The other finding from the present experiment is the significant reduction in the number of oligodendrocytes in the MPFC even after 30 days of abstinence. Analysis of the data in the current study demonstrates that the oligodendrocytes were lost after morphine consumption.The withdrawal period could compensate for the cell loss, and no new regeneration of cells was noted. Simultaneous loss of neurons and oligodendrocytes was also observed. This is in accordance with the report by Zehr et al. [41] that showed that axonal degeneration in dying neurons causes oligodendrocytes to undergo apoptosis. The exact mechanisms for both the protective and destructive pathways are unclear and still under investigation [12].

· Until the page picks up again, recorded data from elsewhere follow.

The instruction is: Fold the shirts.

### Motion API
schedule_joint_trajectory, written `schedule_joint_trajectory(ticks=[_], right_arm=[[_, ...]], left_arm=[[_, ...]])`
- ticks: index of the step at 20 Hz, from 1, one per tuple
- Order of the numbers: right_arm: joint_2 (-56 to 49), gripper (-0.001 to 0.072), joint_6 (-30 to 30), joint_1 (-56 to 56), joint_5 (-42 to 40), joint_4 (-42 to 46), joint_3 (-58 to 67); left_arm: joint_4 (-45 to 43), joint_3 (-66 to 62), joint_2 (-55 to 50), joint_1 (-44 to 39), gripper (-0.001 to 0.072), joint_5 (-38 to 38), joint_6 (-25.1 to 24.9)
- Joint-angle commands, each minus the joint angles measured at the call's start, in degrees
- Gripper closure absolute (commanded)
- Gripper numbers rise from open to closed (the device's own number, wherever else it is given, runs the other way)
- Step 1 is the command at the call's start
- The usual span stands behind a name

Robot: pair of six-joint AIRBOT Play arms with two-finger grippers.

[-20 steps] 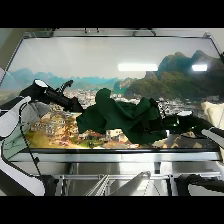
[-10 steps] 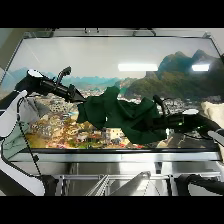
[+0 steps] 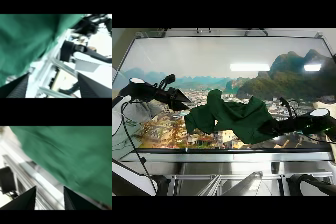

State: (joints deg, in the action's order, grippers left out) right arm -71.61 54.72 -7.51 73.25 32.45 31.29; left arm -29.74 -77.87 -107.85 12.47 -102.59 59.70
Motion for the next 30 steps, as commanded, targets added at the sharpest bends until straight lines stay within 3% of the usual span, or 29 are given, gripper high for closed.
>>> schedule_joint_trajectory(ticks=[1, 4, 5, 6, 7, 9, 11, 13, 14, 16, 17, 22, 26, 28, 30], right_arm=[[0.3, 0.0328, 5.4, 0.2, 0.1, 5.7, -3.0], [0.2, 0.029, 5.3, 3.4, -4.2, 4.5, -6.0], [0.2, 0.015, 5.3, 5.1, -5.9, 3.7, -6.1], [0.1, 0.0106, 5.3, 6.6, -8.0, 2.0, -6.1], [0.1, 0.0109, 4.5, 8.2, -10.5, -0.4, -6.1], [0.0, 0.0117, 3.8, 11.2, -15.0, -4.5, -6.0], [-0.8, 0.0296, 3.1, 13.4, -18.5, -8.1, -5.9], [-2.8, 0.031, 0.8, 14.2, -19.4, -11.7, -5.9], [-3.8, 0.0377, -0.4, 14.1, -19.4, -13.7, -5.9], [-5.0, 0.0644, -3.2, 14.1, -18.5, -16.9, -5.9], [-5.0, 0.0697, -4.4, 14.1, -18.1, -18.4, -5.9], [-4.7, 0.0696, -8.9, 14.1, -16.8, -24.9, -5.9], [-4.7, 0.0696, -11.5, 14.1, -14.2, -27.1, -5.9], [-4.7, 0.0696, -11.5, 14.1, -14.3, -27.1, -5.9], [-4.7, 0.0697, -11.5, 14.1, -13.9, -27.1, -5.9]], left_arm=[[-3.3, 1.1, 0.0, 4.9, 0.007, -4.0, 4.9], [-13.6, 5.1, 2.6, 7.1, 0.0078, -3.1, 7.4], [-16.3, 6.8, 3.7, 7.2, 0.0078, -1.9, 7.3], [-19.3, 8.2, 4.7, 7.5, 0.0081, -0.1, 7.3], [-20.4, 9.7, 5.3, 7.6, 0.016, 1.8, 7.3], [-18.6, 11.7, 5.1, 7.9, 0.0184, 3.9, 7.3], [-16.9, 12.8, 3.4, 7.5, 0.0184, 5.3, 7.3], [-16.8, 14.1, 1.5, 6.9, 0.0183, 5.8, 7.5], [-16.9, 15.2, 0.8, 6.4, 0.0182, 6.5, 7.7], [-16.1, 16.7, 0.1, 4.9, 0.0233, 7.1, 7.7], [-15.8, 16.5, 0.1, 4.1, 0.0232, 7.7, 7.6], [-16.5, 13.3, 0.1, -3.0, 0.0236, 10.6, 7.5], [-20.9, 10.2, 0.1, -7.6, 0.0289, 11.8, 11.0], [-21.0, 9.4, 0.1, -9.9, 0.0701, 12.0, 9.7], [-22.3, 9.0, 0.2, -11.7, 0.0704, 12.2, 9.6]])
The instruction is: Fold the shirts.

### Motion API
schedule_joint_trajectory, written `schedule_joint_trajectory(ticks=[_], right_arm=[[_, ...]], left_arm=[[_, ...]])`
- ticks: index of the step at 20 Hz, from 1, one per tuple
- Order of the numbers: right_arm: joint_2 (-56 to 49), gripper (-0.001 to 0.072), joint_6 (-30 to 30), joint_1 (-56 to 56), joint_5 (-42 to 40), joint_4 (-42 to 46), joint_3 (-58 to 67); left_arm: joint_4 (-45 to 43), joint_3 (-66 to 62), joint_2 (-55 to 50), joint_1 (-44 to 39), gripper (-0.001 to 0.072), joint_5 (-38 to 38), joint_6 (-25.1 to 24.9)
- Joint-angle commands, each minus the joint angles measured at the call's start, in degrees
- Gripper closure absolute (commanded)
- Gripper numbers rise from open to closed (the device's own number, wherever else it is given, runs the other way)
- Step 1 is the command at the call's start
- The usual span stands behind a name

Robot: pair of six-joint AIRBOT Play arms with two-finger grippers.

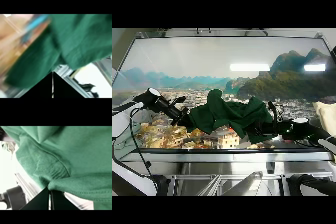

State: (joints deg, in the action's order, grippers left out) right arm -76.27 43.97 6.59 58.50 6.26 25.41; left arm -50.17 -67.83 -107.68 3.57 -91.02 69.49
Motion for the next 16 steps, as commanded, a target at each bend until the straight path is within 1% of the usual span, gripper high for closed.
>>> schedule_joint_trajectory(ticks=[1, 4, 6, 7, 8, 9, 10, 11, 12, 13, 15, 16], right_arm=[[0.0, 0.0697, -1.2, 0.0, 1.3, -1.0, 0.0], [0.0, 0.0697, -1.8, 0.0, 3.0, -1.0, 0.0], [0.0, 0.0697, -2.1, -0.1, 4.5, -1.2, 0.0], [0.0, 0.0697, -2.6, -0.1, 5.4, -1.2, 0.0], [0.0, 0.0697, -3.1, -0.1, 6.1, -1.2, 0.0], [0.0, 0.0697, -3.5, -0.1, 6.4, -1.2, 0.0], [0.0, 0.0697, -3.5, -0.1, 6.4, -1.2, 0.0], [0.0, 0.0697, -3.7, -0.1, 6.4, -1.4, 0.0], [0.0, 0.0697, -3.7, -0.1, 6.4, -1.6, 0.0], [0.0, 0.0697, -3.7, -0.1, 6.4, -1.6, 0.0], [0.0, 0.0697, -3.7, -0.1, 6.4, -1.7, 0.0], [0.0, 0.0697, -4.0, -0.1, 6.4, -2.0, 0.0]], left_arm=[[-2.6, -1.0, 0.2, -3.2, 0.0703, 1.0, -0.3], [-4.2, -1.0, 4.0, -2.6, 0.0686, 3.3, -1.3], [-4.2, 0.7, 10.2, -0.5, 0.0686, 6.7, -3.9], [-4.3, 3.5, 14.5, 1.0, 0.0686, 9.9, -4.9], [-4.1, 7.8, 20.2, 2.8, 0.0686, 14.6, -6.2], [-3.8, 12.5, 26.1, 4.4, 0.0684, 19.5, -9.0], [-3.8, 16.7, 30.9, 5.6, 0.0684, 24.7, -9.5], [-3.5, 20.4, 34.9, 6.4, 0.0566, 29.4, -8.4], [-3.1, 23.6, 38.3, 7.3, 0.0351, 34.1, -7.5], [-2.5, 25.6, 40.3, 8.2, 0.0246, 37.1, -7.3], [-2.1, 27.2, 40.7, 9.7, 0.0233, 35.2, -4.2], [-2.2, 27.4, 39.5, 9.8, 0.0233, 33.6, -4.2]])
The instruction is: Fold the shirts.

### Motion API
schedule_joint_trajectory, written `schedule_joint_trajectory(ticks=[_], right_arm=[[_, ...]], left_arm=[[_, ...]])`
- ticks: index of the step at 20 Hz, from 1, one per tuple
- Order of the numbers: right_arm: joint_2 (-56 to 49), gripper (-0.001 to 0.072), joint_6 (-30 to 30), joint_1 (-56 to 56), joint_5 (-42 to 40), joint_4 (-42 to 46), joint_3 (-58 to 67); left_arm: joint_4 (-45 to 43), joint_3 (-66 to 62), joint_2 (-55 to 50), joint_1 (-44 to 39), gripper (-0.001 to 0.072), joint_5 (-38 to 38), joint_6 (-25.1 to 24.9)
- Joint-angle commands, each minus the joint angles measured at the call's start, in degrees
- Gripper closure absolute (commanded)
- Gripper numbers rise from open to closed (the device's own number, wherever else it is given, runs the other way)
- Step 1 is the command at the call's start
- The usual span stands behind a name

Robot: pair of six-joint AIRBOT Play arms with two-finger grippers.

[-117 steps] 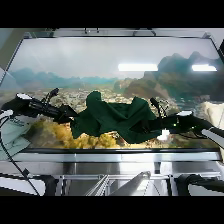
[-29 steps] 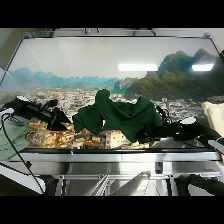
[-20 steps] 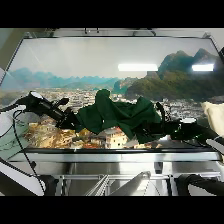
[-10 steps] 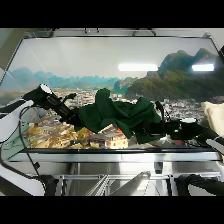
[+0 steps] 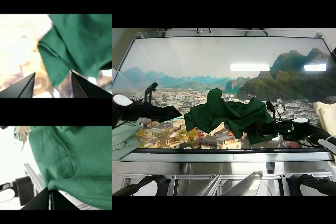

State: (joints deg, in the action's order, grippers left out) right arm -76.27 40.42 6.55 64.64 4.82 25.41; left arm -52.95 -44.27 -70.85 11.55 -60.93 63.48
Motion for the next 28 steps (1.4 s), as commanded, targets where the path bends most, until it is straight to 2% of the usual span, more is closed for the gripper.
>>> schedule_joint_trajectory(ticks=[1, 4, 8, 11, 15, 17, 18, 24, 26, 28], right_arm=[[0.0, 0.0697, -1.4, 0.0, 0.3, -1.4, 0.0], [0.0, 0.0697, -1.5, 0.0, 0.3, -1.7, 0.0], [0.0, 0.0697, -1.5, 0.0, 0.3, -1.9, 0.0], [0.0, 0.0697, -1.5, 0.0, 0.3, -2.5, 0.0], [0.0, 0.0697, -1.5, 0.0, 0.6, -2.5, 0.0], [0.0, 0.0696, -1.7, 0.0, 1.6, -2.5, 0.0], [0.0, 0.0696, -1.7, 0.0, 1.9, -2.5, 0.0], [0.6, 0.0697, -3.0, -0.1, 4.3, -3.9, 0.1], [3.7, 0.0697, -3.1, -1.7, 10.4, -6.7, 1.7], [9.7, 0.0697, -2.7, -5.8, 17.7, -11.3, 6.0]], left_arm=[[1.2, 3.6, 1.2, 1.8, 0.0233, 2.7, 1.7], [8.0, 3.7, -3.3, 1.8, 0.0234, 2.6, -3.3], [8.1, 3.6, -9.6, 0.3, 0.0234, 2.4, -3.5], [8.0, 2.2, -14.1, -3.8, 0.0234, 2.5, -3.2], [7.9, -4.1, -20.5, -9.5, 0.0247, -0.4, -0.5], [7.4, -7.2, -22.9, -11.1, 0.0641, -5.0, -0.4], [7.5, -8.0, -23.3, -11.2, 0.0684, -7.0, -0.5], [8.0, -9.3, -19.6, -6.7, 0.0685, -15.9, -0.5], [8.5, -9.4, -14.7, -3.7, 0.0685, -21.3, -0.6], [13.3, -11.5, -9.1, -0.3, 0.0685, -28.5, -2.4]])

The number of neurons in the MOR+ABS group appears greater than that in the MOR group. A similar result is noted in the comparison of the SAL+ABS group with the SAL group. The age of the rats appear to be responsible for this result. At the beginning of the study, the age of the MOR (or SAL) group was lower than that of the MOR+ABS (or SAL+ABS) group (approximately 70 vs. 100 days).

The current study used stereological methods to obtain unbiased quantitative data. The numerical density of the cells was converted to the total number to prevent the reference trap [42].

Conclusion

Morphine consumption induces a permanent reduction in the number of neurons as well as the oligodendrocytes, in the MPFC of rats. After abstinence, no additional neuron and oligodendrocytes loss was noted.